Mindful of Grace

Viewing Mental Illness Through the Eyes of Faith

by Matthew S. Stanford

“… I have known rejection after rejection to the point where I have left several churches. There is no support in the church for this kind of illness at all, there is only alienation. Funny how if it had been breast cancer or heart disease, the whole church would rally around me. But for the grace of God go I.” – Ellen, diagnosed with bipolar disorder

Mental illness has not always been treated as a medical problem. Not too long ago many people perceived the abnormal thoughts, feelings and behaviors associated with these disorders as signs of personal weakness and something to be ashamed of. Regrettably, this is still a common misperception in the church today and has resulted in the stigmatization and alienation of thousands who desperately need the spiritual support that the body of Christ can provide. Christians are often surprised to learn that individuals experiencing psychological distress, both believers and nonbelievers, are more likely to seek help from a member of the clergy or ministry staff before any other professional group.

Unfortunately, some leaders in the church have suggested that mental disorders do not truly exist and are simply a way that those outside the church attempt to legitimize sinful behavior. I once read a Christian author who based his argument that mental disorders do not exist on the fact that you cannot find the terms mental illness or mental disorder in the Scriptures. It is true that we cannot find these terms in the Bible, but we do see the related terms madness and insanity used often (e.g., 1 Samuel 21:13–15; Mark 3:21). These terms are used to describe a set of thoughts and behaviors the people of the time recognized as extreme, debilitating and abnormal in nature.

Today those same abnormal thoughts and behaviors are categorized into a set of specific mental disorders for which mental health professionals have developed many effective interventions and treatments. Mental health research and practice have made significant strides in relieving the psychological and physical suffering of those afflicted with mental illness. Yet there continues to be a high level of suspicion, distrust and even fear in the church when it comes to psychology and psychiatry.

Pastors and people of faith often ask me if mental illness occurs at the same rates in the church as it does outside the church. An estimated 26.2 percent of Americans ages 18 and older (57.7 million people, one in four adults) suffer from a diagnosable mental disorder in a given year. In our most recent study of mental illness and the church, we found that in a sample of 5,899 congregants representing 24 different Protestant churches across four denominations, 27.1 percent reported that they or a member of their family suffered with a mental illness during the previous year. So it does seem that mental illness occurs at the same rate both inside and outside the church.

Those families struggling to care for a mentally ill loved one also reported that they had significantly greater relational conflict, more financial problems and increased difficulty connecting with both God and the church when compared to families who did not deal with mental illness in the previous year. The simple fact is that Christians develop mental illness at the same rates seen in the general population, and suggestions such as “you need to pray more” or “this is just the result of weak faith” are ineffective in dealing with these serious medical conditions. A quarter of our families in the church literally struggle to survive on a daily basis.
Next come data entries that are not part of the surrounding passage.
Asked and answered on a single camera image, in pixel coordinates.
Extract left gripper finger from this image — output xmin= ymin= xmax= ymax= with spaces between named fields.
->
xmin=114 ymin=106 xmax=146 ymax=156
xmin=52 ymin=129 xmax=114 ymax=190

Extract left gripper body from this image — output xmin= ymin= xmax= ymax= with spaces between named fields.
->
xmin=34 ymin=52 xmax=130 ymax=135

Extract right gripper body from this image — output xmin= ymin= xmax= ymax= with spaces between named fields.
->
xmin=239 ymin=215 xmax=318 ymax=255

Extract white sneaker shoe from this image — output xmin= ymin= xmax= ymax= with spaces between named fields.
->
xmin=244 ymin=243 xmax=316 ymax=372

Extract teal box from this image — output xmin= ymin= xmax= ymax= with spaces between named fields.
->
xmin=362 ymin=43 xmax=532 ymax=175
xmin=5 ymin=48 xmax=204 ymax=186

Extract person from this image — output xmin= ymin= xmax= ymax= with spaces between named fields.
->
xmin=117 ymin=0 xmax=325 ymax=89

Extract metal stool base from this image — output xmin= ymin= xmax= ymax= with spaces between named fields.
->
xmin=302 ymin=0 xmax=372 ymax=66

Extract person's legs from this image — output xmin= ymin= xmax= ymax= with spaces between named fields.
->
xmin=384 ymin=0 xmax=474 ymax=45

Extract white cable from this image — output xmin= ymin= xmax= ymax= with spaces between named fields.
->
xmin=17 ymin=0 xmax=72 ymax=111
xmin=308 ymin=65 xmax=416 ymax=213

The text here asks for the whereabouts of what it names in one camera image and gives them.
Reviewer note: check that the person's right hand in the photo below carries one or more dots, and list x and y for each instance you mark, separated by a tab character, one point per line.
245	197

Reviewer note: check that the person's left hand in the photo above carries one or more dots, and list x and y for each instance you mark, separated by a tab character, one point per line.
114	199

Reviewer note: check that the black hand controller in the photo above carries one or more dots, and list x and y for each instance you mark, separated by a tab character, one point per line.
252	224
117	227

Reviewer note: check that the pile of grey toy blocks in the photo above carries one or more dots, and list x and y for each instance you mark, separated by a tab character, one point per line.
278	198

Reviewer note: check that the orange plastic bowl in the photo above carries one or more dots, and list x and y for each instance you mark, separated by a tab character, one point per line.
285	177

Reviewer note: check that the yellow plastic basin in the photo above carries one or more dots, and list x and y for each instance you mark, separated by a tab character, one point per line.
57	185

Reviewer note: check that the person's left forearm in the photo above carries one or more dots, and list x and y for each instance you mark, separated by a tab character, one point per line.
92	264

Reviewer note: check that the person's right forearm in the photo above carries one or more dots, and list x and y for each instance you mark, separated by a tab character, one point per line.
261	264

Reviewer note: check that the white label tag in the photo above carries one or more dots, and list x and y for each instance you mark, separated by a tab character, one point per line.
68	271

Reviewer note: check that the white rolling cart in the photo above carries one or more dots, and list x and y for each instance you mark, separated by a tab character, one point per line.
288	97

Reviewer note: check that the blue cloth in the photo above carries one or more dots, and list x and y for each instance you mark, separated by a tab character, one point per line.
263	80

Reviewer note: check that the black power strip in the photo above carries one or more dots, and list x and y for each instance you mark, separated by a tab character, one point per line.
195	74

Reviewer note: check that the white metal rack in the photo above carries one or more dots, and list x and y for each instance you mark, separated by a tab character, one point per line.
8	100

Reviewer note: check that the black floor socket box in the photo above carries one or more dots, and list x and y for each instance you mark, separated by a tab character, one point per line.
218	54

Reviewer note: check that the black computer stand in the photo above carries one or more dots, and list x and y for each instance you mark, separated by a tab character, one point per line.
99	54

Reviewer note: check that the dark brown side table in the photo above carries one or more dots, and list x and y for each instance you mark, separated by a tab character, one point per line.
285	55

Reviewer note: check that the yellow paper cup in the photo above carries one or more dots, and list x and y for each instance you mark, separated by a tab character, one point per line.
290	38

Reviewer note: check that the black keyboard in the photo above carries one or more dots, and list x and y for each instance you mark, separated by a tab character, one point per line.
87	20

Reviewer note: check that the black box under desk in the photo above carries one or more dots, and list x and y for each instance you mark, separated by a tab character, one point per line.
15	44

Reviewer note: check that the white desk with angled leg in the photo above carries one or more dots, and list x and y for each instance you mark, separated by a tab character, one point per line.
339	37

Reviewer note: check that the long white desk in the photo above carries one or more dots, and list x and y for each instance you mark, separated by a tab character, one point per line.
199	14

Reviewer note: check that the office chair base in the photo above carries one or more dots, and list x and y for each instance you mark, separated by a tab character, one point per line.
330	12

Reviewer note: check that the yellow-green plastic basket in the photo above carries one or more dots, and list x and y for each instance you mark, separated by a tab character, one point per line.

What would you say to an individual who came to you and said he was clinically depressed or she had obsessive-compulsive disorder? What is the appropriate biblical response? The unfortunate truth is that the church has struggled in ministering to those with mental illness. In the Gospel of John, we see a first century equivalent of this interaction (John 9:1–3): “As he walked along, he saw a man blind from birth. His disciples asked him, ‘Rabbi, who sinned, this man or his parents, that he was born blind?” Jesus’ disciples assumed that sin was the cause of the man’s blindness. In fact, as we can see from their question, they believed that the man may have sinned before he was born and brought this punishment upon himself. The Talmud, an ancient record of Jewish laws and traditions, says that if a pregnant woman sins by bowing to an idol, her unborn child also sins because he also bows. This was a common belief of the day; sin or unrighteousness brought punishment (sickness, poverty, a physical handicap) while righteous living brought health and prosperity. There is a certain sense of self-righteousness in that idea. “He’s blind; I’m not. He’s a sinner punished by God, but look at me, I’m blessed for my good behavior.”

What about our brothers and sisters with mental illness? Are we made uncomfortable by their disorders? Do we (like the disciples) see them as less than ourselves? Or do we think of their disorders as an opportunity for the works of God to be manifest in their lives? We need to see them with spiritual eyes, with Christ’s eyes. Every trial, every malady, every weakness is an opportunity for the works of God to be manifest in their lives and ours, because God is sovereign over illness, even mental illness.

The fact that individuals living with mental illness are seeking out assistance and counsel from the church should prompt us to rise up and be the hands and feet of Christ to a suffering people. A biblical response to mental illness relieves physical and psychological suffering while revealing the unconditional love and limitless grace that is available through a personal relationship with Jesus. This is done through the application of both biblical truth and psychological resources. God is bringing beloved hurting children to us. It’s time that the church stopped abdicating its role in mental health and started leading.